Proprio questi politici, che oggi puntano il dito all’indisciplina dei cittadini e all’attività fisica di qualche runner, dovrebbero probabilmente farsi un concreto esame di coscienza e valutare se il governo non abbia prematuramente sottovalutato un problema della cui gravità si era già da tempo a conoscenza, mancando di potenziare il sistema sanitario.

Ciò che non hanno fatto altri paesi come Giappone, Corea, Russia ed altri Paesi europei, i quali hanno applicato il proprio metodo di contenimento dei contagi, a volte impopolare ma che, stando alle statistiche dichiarate, ad oggi li ha portati ad essere tutti sotto le nostre quote di persone contagiate e decedute. Siamo infatti lo Stato con la triste media più alta al mondo di vittime, un vero e proprio fallimento di quello che viene impropriamente definito il modello italiano.
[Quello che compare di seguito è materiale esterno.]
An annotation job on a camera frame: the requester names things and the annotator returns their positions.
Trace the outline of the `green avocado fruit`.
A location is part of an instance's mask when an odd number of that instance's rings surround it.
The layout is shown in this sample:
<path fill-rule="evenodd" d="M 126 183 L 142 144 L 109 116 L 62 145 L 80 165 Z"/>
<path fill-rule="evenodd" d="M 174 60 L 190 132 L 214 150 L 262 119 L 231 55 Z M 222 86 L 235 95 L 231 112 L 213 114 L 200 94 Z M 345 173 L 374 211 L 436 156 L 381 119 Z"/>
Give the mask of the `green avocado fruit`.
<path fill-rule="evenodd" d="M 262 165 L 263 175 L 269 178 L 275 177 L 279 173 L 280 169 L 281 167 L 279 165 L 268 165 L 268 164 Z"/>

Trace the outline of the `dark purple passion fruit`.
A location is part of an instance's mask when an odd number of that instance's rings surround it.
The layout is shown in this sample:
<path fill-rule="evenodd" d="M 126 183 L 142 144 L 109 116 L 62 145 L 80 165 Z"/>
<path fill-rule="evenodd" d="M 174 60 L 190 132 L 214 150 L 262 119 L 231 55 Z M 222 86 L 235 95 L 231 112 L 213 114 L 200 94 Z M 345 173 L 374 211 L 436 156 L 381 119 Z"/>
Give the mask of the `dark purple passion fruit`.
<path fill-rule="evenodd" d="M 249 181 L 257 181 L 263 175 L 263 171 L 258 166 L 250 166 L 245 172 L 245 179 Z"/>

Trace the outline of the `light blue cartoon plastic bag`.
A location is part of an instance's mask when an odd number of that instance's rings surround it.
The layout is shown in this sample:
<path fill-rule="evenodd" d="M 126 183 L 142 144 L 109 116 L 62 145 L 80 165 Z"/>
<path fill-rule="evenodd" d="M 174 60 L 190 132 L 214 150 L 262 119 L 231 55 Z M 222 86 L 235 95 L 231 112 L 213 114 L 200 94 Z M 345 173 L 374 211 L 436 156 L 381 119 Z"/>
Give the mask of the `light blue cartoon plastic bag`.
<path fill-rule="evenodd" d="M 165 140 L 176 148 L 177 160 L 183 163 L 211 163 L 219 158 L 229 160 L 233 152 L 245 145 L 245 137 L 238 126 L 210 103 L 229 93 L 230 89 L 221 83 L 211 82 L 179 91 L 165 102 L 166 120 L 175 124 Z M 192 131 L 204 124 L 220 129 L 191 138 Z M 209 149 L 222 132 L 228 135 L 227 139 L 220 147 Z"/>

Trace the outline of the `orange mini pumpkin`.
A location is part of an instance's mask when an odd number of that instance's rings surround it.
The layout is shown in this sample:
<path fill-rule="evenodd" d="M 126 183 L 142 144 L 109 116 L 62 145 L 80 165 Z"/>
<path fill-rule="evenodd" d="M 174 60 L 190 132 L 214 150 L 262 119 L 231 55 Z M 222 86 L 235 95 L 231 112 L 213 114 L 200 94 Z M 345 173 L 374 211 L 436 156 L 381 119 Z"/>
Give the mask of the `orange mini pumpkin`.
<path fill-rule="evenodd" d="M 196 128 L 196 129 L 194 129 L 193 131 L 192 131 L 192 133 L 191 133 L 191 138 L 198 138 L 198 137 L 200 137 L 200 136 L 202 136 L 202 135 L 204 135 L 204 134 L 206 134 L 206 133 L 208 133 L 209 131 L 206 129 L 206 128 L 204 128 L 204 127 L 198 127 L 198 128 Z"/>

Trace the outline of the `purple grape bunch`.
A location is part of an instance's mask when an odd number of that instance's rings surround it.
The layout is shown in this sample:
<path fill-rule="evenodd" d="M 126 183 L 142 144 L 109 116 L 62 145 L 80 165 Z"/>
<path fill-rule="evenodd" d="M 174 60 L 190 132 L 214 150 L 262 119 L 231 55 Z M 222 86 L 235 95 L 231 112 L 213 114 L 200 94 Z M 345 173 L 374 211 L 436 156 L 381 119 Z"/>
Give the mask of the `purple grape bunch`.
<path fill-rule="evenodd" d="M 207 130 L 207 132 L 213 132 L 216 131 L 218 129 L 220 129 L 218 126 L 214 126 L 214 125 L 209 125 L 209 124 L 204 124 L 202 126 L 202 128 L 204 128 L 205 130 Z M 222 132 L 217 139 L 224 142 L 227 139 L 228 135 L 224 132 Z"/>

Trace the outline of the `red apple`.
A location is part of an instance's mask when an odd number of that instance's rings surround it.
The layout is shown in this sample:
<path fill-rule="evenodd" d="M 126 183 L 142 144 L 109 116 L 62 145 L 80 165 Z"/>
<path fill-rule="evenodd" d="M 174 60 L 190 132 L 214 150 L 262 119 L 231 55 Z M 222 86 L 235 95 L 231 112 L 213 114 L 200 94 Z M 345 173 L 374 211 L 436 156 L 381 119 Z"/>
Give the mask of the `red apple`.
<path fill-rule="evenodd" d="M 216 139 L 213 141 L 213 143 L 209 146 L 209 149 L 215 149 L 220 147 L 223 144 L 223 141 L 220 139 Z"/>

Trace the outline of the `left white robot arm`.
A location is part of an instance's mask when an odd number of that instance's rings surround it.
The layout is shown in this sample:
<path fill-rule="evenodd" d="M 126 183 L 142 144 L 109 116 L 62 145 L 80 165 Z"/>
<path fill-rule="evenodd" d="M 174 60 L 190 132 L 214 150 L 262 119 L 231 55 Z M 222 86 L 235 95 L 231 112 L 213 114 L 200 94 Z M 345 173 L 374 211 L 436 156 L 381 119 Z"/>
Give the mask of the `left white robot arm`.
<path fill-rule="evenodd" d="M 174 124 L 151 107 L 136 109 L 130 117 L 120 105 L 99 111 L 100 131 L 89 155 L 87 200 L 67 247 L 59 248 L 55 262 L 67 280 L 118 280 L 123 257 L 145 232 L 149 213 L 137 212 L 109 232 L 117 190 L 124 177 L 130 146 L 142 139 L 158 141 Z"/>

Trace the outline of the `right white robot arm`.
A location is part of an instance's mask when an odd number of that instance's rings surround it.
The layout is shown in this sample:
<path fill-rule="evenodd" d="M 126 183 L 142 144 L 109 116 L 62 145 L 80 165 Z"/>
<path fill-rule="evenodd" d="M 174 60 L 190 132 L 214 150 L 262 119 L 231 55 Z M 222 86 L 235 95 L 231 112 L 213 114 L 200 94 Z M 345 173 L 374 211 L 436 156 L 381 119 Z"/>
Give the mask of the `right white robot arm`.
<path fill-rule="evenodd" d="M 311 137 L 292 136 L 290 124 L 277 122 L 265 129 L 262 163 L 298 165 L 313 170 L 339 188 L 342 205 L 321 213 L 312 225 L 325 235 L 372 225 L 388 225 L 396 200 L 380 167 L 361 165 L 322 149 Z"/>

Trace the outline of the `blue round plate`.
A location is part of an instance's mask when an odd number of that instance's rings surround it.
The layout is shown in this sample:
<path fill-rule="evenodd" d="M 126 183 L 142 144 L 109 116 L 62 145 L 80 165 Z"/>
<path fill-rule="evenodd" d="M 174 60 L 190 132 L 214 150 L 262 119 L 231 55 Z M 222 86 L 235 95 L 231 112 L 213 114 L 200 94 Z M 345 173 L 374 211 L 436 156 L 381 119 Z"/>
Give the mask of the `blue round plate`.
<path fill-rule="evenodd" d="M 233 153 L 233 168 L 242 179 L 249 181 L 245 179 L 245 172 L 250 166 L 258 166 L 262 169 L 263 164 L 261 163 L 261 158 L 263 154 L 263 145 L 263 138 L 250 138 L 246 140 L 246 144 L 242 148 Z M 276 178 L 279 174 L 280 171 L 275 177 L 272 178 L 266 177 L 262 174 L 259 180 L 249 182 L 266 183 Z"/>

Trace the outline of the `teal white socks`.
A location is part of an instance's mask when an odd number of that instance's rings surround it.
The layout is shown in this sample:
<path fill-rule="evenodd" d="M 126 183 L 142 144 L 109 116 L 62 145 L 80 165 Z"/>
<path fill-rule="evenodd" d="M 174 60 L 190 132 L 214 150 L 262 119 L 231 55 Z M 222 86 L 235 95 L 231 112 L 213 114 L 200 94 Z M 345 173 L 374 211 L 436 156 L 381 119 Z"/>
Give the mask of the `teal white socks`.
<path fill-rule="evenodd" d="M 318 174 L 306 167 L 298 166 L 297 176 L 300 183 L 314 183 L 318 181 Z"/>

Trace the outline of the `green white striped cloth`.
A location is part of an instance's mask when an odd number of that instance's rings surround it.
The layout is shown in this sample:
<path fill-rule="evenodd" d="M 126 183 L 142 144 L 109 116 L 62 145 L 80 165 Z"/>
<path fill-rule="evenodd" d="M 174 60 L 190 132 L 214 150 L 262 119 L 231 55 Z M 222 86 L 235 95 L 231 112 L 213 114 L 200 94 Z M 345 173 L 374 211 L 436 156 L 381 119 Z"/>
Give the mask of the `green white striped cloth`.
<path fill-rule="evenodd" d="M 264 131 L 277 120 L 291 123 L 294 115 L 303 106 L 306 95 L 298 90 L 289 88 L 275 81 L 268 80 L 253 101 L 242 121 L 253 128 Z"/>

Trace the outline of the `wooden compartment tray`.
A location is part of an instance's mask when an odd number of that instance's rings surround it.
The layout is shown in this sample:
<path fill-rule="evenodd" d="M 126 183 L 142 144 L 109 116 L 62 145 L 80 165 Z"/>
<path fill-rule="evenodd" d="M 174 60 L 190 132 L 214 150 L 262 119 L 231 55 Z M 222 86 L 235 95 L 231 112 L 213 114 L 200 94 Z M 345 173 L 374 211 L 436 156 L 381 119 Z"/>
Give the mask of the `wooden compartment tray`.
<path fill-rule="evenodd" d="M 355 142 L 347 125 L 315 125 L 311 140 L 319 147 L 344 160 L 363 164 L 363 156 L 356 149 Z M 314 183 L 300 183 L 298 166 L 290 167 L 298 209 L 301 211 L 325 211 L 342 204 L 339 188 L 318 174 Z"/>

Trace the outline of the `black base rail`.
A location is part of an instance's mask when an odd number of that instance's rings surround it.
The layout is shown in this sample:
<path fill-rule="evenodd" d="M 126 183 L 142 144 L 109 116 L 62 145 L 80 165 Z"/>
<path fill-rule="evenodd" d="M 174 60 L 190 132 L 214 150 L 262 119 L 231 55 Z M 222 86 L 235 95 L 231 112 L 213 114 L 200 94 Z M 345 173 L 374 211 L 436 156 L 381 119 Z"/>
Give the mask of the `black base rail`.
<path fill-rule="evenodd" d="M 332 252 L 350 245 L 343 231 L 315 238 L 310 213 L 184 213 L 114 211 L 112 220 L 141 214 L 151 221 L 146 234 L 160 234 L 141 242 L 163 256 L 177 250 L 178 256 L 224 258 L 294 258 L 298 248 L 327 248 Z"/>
Come se non bastasse, non si è fatta ancora menzione di un programma di sicurezza per la stabilità economica del paese, che verrà presto colpita duramente da questo periodo di forzata inattività, se non per i 25 miliardi di euro che verranno stanziati in default, comunque pochi se li confrontiamo con quanto gli altri paesi europei garantiranno per finanziare le proprie imprese.

È comunque possibile che non tutto il male venga per nuocere, anche in una situazione drammatica come questa. I segnali di solidarietà non si sono fatti mancare, anche da quei Paesi in gran parte ostracizzati dai media nostrani; dieci tonnellate di aiuti provenienti dalla Cina, direttamente nelle zone più colpite della Lombardia (numerosi materiali sanitari di prima necessità, oltre a 30 indispensabili ventilatori polmonari); mentre dalla Russia alcuni laboratori mobili, mascherine, tute protettive, tamponi e otto brigate di dottori specializzati.

La mano tesa da questi Paesi potrebbe infatti risultare più di un gesto di vicinanza, bensì un’opportunità per rinsaldare un rapporto di alleanza con Stati dotati di un’economia solida, considerato che Putin ha più volte ammiccato nella nostra direzione, cosi come Cina e Venezuela (anche quest’ultimo ha ricevuto recentemente un solido aiuto dalla Russia in termini di cooperazione tecnica e militare). Ecco quindi che il paese dello Zar del male assoluto porta i propri aiuti laddove l’Unione Europea si è dimostrata disinteressata, o in alcuni casi addirittura nemica nei confronti dell’Italia, vedasi i casi delle mascherine comprate dal nostro governo bloccate in Germania per circa due settimane, un tempo lunghissimo vista la gravità della pandemia in Italia.

La crisi che stiamo vivendo prima o poi finirà.

Sta quindi a noi ricordarci, una volta concluso questo dramma epocale, chi ci avrà sostenuto o chi ci ha fatto mancare la propria vicinanza, come ad esempio la BCE, che pochi giorni fa ha dichiarato per voce di Isabel Schnabel, membro del comitato esecutivo, che gli interventi decisi dalla BCE per affrontare l’emergenza coronavirus naturalmente non sono un piano di soccorso, pensato per l’Italia, che non ha perso l’accesso ai mercati dei capitali.